Exercise:
In the records that follow, find the line with "Identify the person's left"; from there, retype every line exactly through the line with "Tag the left gripper blue right", which also belongs to the answer.

Data:
# # # # # # #

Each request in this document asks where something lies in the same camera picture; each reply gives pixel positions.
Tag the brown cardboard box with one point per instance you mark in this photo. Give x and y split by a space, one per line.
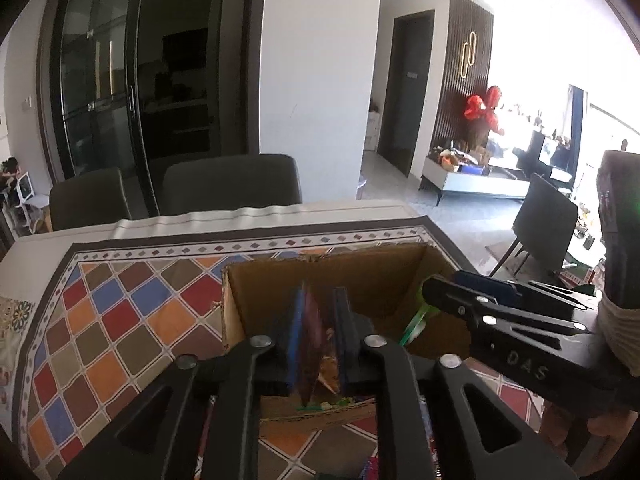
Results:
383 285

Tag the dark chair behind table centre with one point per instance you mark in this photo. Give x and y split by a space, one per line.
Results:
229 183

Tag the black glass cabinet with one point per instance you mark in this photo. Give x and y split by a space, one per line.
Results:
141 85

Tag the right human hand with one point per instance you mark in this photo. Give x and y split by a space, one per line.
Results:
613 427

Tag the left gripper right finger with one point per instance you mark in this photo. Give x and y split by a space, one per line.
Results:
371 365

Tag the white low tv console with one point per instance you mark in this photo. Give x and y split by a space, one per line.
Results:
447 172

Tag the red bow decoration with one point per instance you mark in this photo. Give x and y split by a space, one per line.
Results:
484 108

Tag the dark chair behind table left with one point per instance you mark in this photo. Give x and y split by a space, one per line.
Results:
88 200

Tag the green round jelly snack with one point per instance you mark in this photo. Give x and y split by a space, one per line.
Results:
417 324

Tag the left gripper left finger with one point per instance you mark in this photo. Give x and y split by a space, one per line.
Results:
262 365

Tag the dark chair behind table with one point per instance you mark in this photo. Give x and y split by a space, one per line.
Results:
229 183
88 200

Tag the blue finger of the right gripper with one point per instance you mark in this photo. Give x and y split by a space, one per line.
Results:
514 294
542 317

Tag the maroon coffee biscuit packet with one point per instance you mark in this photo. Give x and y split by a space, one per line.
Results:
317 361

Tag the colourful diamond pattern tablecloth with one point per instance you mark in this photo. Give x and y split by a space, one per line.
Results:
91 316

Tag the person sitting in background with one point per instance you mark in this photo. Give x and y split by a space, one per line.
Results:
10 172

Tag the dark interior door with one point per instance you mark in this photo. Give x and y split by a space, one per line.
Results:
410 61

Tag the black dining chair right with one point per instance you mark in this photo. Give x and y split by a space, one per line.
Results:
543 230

# # # # # # #

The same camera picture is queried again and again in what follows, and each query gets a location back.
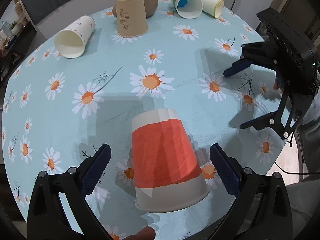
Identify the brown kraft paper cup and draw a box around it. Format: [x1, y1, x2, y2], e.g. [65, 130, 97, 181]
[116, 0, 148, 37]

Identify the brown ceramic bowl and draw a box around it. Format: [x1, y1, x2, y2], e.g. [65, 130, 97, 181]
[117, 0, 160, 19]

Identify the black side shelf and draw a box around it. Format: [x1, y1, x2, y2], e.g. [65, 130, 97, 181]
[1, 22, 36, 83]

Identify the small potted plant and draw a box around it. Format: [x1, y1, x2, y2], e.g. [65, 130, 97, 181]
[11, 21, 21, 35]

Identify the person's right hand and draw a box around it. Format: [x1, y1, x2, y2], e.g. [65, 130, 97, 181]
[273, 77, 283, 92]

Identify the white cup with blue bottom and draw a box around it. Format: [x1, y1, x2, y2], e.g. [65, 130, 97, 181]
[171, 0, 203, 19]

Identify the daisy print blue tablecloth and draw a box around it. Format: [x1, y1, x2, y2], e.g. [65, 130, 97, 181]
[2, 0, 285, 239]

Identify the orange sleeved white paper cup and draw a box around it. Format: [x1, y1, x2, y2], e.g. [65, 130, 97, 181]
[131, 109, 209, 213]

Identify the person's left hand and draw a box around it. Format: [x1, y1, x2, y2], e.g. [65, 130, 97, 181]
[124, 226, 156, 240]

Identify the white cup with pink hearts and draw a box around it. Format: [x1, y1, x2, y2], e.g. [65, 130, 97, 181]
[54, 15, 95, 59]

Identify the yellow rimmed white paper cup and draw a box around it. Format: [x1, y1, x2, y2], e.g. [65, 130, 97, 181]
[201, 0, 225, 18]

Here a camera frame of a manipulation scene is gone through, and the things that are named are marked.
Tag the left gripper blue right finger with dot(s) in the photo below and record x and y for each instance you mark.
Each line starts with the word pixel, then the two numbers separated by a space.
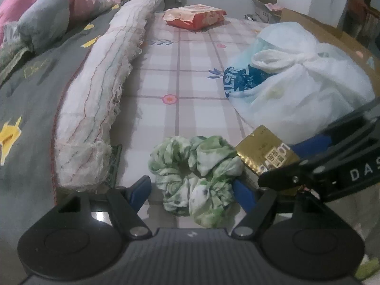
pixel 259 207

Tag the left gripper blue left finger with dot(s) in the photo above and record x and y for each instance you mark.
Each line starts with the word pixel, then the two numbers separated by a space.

# # # # # # #

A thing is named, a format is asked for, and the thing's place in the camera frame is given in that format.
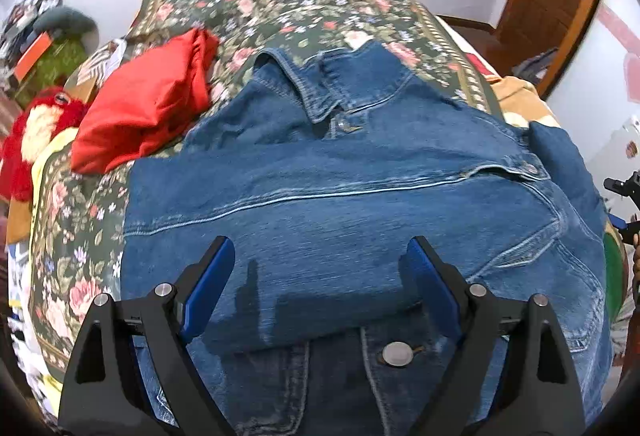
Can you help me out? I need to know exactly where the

# # # # # # #

Result of this task:
Identify the person's left hand and draw a box around it. Format: [x1, y1, x2, y2], e.g. [65, 130, 97, 181]
[124, 226, 156, 240]

Identify the white cup with pink hearts and draw a box around it. Format: [x1, y1, x2, y2], e.g. [65, 130, 97, 181]
[54, 15, 95, 59]

Identify the yellow rimmed white paper cup and draw a box around it. Format: [x1, y1, x2, y2], e.g. [65, 130, 97, 181]
[201, 0, 225, 18]

Here a camera frame of a manipulation scene is gone through, and the things that are named are marked.
Tag the left gripper blue right finger with dot(s) in the photo below and record x and y for each instance you mark.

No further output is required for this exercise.